**About this exercise**
Copy every entry precisely.

**The records**
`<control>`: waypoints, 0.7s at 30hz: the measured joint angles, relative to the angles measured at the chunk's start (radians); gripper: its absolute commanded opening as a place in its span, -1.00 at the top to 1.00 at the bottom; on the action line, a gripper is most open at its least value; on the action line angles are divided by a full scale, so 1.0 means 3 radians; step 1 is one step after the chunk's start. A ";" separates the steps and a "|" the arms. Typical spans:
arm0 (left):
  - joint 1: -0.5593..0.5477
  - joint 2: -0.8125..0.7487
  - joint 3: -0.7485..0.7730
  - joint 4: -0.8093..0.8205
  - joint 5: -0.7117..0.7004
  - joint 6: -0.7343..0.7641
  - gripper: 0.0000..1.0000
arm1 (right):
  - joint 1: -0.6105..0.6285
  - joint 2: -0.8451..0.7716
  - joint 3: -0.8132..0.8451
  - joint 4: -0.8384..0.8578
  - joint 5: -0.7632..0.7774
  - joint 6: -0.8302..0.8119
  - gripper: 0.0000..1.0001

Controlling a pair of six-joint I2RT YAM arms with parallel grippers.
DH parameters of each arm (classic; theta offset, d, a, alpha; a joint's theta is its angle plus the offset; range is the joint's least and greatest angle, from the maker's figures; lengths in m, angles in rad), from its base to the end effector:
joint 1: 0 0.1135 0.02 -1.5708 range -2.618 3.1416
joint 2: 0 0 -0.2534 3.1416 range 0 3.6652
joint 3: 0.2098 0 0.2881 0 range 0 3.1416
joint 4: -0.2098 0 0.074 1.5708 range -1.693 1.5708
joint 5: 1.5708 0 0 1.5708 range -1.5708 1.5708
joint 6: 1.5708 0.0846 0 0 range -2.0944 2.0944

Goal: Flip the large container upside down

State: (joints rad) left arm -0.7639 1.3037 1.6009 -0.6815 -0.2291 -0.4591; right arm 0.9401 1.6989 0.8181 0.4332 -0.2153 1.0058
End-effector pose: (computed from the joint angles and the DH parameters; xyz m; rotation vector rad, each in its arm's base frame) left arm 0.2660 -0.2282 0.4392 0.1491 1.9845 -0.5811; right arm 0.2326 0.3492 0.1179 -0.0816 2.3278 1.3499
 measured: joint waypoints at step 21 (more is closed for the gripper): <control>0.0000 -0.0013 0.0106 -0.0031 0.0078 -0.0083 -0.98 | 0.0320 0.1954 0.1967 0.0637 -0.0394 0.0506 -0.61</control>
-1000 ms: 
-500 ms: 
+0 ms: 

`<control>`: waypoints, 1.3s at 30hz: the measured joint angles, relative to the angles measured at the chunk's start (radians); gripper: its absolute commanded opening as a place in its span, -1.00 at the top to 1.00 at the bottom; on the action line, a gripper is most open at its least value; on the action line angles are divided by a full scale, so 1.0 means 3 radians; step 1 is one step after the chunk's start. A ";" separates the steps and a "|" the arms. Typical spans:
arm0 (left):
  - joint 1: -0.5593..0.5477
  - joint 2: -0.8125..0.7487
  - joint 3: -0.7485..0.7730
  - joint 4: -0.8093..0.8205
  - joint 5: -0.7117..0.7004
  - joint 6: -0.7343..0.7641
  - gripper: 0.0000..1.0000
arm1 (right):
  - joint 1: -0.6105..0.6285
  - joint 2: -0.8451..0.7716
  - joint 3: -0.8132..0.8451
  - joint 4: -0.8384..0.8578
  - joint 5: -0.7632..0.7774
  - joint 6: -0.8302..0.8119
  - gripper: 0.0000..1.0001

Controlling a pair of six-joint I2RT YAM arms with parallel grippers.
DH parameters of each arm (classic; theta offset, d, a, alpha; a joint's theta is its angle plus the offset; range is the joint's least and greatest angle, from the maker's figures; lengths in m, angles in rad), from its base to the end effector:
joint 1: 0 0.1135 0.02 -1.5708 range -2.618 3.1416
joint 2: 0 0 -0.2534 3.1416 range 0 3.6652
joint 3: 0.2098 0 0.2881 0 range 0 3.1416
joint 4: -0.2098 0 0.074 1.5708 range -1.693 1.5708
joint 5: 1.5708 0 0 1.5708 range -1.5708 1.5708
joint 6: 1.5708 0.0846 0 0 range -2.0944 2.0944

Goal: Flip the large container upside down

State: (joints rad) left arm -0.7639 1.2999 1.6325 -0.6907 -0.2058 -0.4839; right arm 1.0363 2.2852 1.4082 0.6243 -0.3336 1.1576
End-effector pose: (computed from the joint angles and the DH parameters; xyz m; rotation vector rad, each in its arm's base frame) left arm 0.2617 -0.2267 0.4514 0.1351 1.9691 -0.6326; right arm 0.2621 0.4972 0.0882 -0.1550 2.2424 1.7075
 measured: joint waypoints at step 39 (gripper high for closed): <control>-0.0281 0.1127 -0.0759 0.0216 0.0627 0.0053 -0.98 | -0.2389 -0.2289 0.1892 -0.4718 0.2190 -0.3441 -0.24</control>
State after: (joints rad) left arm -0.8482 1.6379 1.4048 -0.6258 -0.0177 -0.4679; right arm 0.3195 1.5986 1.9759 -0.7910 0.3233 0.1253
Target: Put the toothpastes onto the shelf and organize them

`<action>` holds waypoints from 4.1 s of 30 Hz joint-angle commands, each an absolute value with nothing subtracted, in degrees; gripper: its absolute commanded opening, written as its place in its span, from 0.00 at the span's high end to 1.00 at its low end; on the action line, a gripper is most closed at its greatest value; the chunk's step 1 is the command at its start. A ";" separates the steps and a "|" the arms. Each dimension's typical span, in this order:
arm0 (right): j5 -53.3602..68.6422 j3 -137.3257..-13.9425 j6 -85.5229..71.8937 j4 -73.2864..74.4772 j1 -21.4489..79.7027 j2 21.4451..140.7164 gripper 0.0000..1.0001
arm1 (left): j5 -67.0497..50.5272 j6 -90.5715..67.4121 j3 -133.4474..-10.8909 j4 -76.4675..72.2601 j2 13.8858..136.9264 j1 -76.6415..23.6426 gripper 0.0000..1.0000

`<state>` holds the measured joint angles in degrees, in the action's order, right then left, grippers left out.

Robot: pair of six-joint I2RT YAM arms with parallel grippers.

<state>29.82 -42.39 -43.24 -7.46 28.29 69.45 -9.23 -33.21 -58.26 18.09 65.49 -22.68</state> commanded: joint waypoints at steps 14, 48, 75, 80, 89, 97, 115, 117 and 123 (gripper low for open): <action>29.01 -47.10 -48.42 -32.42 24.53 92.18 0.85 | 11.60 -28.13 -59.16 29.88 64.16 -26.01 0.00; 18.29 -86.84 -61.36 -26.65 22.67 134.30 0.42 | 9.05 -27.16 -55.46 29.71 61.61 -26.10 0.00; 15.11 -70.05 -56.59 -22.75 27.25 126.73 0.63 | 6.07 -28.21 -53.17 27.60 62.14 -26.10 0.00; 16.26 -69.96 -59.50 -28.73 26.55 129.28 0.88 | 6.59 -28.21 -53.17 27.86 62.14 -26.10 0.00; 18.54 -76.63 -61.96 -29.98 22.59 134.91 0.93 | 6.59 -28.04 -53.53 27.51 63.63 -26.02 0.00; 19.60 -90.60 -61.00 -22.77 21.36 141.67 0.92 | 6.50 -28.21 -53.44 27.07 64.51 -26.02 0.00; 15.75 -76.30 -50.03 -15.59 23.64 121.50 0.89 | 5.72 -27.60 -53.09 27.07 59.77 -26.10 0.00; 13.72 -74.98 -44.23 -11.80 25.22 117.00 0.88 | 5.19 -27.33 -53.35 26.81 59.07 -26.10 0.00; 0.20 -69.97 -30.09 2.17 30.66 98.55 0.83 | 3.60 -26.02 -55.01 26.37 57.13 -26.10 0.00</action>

**Result of the task**
`<control>`: waypoints, 0.7s at 30hz: the measured joint angles, relative to the angles measured at the chunk's start (radians); gripper: its absolute commanded opening as a place in its span, -1.00 at the top to 1.00 at the bottom; on the action line, a gripper is most open at its least value; on the action line angles are divided by a full scale, so 1.0 means 3 radians; step 1 is one step after the chunk's start. A ";" separates the steps and a "|" the arms. Typical spans:
arm0 (left):
  - joint 1: -0.5593..0.5477
  - joint 2: -0.8125..0.7487
  - joint 3: -0.7485..0.7730
  - joint 4: -0.8093..0.8205
  - joint 5: -0.7117..0.7004
  - joint 6: -0.7343..0.7641
  - gripper: 0.0000..1.0000
arm1 (right):
  - joint 1: -0.6105..0.6285
  - joint 2: -0.8451..0.7716
  - joint 3: -0.8132..0.8451
  - joint 4: -0.8384..0.8578
  - joint 5: -0.7632..0.7774
  - joint 6: -0.8302..0.8119
  - gripper: 0.0000..1.0001

Controlling a pair of six-joint I2RT YAM arms with parallel grippers.
DH parameters of each arm (classic; theta offset, d, a, alpha; a joint's theta is its angle plus the offset; range is the joint's least and greatest angle, from the maker's figures; lengths in m, angles in rad), from its base to the end effector:
joint 1: 0 0.1135 0.02 -1.5708 range -2.618 3.1416
joint 2: 0 0 -0.2534 3.1416 range 0 3.6652
joint 3: 0.2098 0 0.2881 0 range 0 3.1416
joint 4: -0.2098 0 0.074 1.5708 range -1.693 1.5708
joint 5: 1.5708 0 0 1.5708 range -1.5708 1.5708
joint 6: 1.5708 0.0846 0 0 range -2.0944 2.0944

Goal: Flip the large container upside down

State: (joints rad) left arm -0.7639 1.3037 1.6009 -0.6815 -0.2291 -0.4591; right arm 0.9401 1.6989 0.8181 0.4332 -0.2153 1.0058
End-effector pose: (computed from the joint angles and the DH parameters; xyz m; rotation vector rad, each in its arm's base frame) left arm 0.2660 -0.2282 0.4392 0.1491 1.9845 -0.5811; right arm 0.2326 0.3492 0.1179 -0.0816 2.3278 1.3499
 measured: joint waypoints at step 21 (more is closed for the gripper): <control>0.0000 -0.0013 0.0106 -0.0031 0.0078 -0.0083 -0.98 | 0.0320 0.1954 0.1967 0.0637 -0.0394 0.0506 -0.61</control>
-1000 ms: 
-500 ms: 
+0 ms: 

`<control>`: waypoints, 1.3s at 30hz: the measured joint angles, relative to the angles measured at the chunk's start (radians); gripper: its absolute commanded opening as a place in its span, -1.00 at the top to 1.00 at the bottom; on the action line, a gripper is most open at its least value; on the action line angles are divided by a full scale, so 1.0 means 3 radians; step 1 is one step after the chunk's start. A ";" separates the steps and a "|" the arms. Typical spans:
arm0 (left):
  - joint 1: -0.5593..0.5477
  - joint 2: -0.8125..0.7487
  - joint 3: -0.7485..0.7730
  - joint 4: -0.8093..0.8205
  - joint 5: -0.7117..0.7004
  - joint 6: -0.7343..0.7641
  - gripper: 0.0000..1.0000
arm1 (right):
  - joint 1: -0.6105..0.6285
  - joint 2: -0.8451..0.7716
  - joint 3: -0.8132..0.8451
  - joint 4: -0.8384..0.8578
  - joint 5: -0.7632..0.7774
  - joint 6: -0.8302..0.8119
  - gripper: 0.0000..1.0001

Controlling a pair of six-joint I2RT YAM arms with parallel grippers.
DH parameters of each arm (classic; theta offset, d, a, alpha; a joint's theta is its angle plus the offset; range is the joint's least and greatest angle, from the maker's figures; lengths in m, angles in rad), from its base to the end effector:
joint 1: 0 0.1135 0.02 -1.5708 range -2.618 3.1416
joint 2: 0 0 -0.2534 3.1416 range 0 3.6652
joint 3: 0.2098 0 0.2881 0 range 0 3.1416
joint 4: -0.2098 0 0.074 1.5708 range -1.693 1.5708
joint 5: 1.5708 0 0 1.5708 range -1.5708 1.5708
joint 6: 1.5708 0.0846 0 0 range -2.0944 2.0944

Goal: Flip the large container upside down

State: (joints rad) left arm -0.7639 1.2999 1.6325 -0.6907 -0.2058 -0.4839; right arm 1.0363 2.2852 1.4082 0.6243 -0.3336 1.1576
End-effector pose: (computed from the joint angles and the DH parameters; xyz m; rotation vector rad, each in its arm's base frame) left arm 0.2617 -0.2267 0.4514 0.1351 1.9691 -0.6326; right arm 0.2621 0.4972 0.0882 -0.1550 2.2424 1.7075
 measured: joint waypoints at step 39 (gripper high for closed): <control>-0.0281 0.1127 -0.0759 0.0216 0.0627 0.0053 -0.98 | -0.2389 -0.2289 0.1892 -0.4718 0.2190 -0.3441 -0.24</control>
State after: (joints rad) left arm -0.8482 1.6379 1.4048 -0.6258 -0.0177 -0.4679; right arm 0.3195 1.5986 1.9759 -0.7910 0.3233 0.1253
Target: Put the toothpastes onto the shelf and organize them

`<action>` holds waypoints from 4.1 s of 30 Hz joint-angle commands, each an absolute value with nothing subtracted, in degrees; gripper: its absolute commanded opening, written as its place in its span, from 0.00 at the span's high end to 1.00 at its low end; on the action line, a gripper is most closed at its greatest value; the chunk's step 1 is the command at its start. A ";" separates the steps and a "|" the arms. Each dimension's typical span, in this order:
arm0 (right): j5 -53.3602..68.6422 j3 -137.3257..-13.9425 j6 -85.5229..71.8937 j4 -73.2864..74.4772 j1 -21.4489..79.7027 j2 21.4451..140.7164 gripper 0.0000..1.0001
arm1 (left): j5 -67.0497..50.5272 j6 -90.5715..67.4121 j3 -133.4474..-10.8909 j4 -76.4675..72.2601 j2 13.8858..136.9264 j1 -76.6415..23.6426 gripper 0.0000..1.0000

`<state>` holds the measured joint angles in degrees, in the action's order, right then left, grippers left out.

Robot: pair of six-joint I2RT YAM arms with parallel grippers.

<state>29.82 -42.39 -43.24 -7.46 28.29 69.45 -9.23 -33.21 -58.26 18.09 65.49 -22.68</state> commanded: joint waypoints at steps 14, 48, 75, 80, 89, 97, 115, 117 and 123 (gripper low for open): <action>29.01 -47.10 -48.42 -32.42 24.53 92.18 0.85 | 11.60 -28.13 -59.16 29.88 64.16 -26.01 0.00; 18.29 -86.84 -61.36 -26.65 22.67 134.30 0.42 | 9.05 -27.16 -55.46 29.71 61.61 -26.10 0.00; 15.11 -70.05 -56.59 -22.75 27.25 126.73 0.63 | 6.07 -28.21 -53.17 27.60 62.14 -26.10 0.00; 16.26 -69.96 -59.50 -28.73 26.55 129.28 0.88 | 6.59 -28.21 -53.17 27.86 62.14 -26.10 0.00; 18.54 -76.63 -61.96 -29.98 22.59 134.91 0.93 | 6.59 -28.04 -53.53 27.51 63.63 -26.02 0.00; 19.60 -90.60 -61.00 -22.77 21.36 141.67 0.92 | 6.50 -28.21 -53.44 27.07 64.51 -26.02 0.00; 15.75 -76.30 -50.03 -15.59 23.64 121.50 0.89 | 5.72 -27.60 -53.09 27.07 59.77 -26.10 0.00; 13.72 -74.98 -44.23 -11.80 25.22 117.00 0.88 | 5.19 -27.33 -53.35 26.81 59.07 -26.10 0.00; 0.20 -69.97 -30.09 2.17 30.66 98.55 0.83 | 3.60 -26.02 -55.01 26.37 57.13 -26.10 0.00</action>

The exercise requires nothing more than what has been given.